**Task goal**: Every line below that holds the string "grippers" should be copied out.
---------------
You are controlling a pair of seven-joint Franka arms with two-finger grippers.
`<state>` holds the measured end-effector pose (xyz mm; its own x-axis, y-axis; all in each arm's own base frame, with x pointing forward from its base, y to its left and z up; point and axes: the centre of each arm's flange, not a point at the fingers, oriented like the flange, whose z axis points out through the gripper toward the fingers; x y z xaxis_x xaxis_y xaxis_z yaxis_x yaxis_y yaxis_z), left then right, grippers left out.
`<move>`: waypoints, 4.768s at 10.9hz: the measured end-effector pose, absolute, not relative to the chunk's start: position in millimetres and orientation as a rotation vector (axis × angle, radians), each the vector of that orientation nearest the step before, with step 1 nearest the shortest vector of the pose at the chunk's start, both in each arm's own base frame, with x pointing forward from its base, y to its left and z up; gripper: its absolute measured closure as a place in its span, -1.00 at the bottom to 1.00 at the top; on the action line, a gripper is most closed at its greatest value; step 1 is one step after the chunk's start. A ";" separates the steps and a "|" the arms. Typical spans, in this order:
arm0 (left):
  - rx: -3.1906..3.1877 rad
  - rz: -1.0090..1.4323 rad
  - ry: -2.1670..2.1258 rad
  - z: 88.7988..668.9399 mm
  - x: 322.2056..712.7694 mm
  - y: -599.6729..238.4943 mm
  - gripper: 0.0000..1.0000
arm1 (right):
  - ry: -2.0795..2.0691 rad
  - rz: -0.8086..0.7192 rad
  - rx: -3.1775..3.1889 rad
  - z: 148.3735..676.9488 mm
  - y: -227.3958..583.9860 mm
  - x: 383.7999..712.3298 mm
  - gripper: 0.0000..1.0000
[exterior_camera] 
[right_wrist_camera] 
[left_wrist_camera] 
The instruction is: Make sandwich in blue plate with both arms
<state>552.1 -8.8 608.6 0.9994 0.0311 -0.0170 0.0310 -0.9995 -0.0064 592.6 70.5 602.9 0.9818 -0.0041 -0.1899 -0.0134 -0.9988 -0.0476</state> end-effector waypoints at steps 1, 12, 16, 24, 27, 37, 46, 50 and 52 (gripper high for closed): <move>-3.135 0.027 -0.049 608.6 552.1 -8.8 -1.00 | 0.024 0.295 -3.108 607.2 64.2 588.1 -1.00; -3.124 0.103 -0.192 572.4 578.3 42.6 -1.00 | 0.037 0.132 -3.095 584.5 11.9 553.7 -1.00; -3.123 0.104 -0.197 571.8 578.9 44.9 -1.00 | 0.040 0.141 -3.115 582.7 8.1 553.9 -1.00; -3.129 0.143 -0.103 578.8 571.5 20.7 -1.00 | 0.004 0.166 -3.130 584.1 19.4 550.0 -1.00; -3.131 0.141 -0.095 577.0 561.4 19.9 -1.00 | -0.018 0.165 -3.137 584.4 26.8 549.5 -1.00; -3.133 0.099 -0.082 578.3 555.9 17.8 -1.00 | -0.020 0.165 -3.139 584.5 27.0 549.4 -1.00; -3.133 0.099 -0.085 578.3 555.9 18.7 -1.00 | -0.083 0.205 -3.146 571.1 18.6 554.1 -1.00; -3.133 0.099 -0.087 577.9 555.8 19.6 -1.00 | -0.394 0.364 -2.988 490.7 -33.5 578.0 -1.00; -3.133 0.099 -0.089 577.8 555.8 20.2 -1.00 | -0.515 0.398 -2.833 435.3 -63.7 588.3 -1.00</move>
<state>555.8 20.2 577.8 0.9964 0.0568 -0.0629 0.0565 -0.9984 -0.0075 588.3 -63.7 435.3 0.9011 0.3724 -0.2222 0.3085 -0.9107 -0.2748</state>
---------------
**Answer to this task**:
You are controlling a pair of seven-joint Franka arms with two-finger grippers.
`<state>` holds the measured end-effector pose (xyz mm; its own x-axis, y-axis; all in each arm's own base frame, with x pointing forward from its base, y to its left and z up; point and axes: the centre of each arm's flange, not a point at the fingers, oriented like the flange, whose z axis points out through the gripper toward the fingers; x y z xaxis_x xaxis_y xaxis_z yaxis_x yaxis_y yaxis_z), left then right, grippers left out.

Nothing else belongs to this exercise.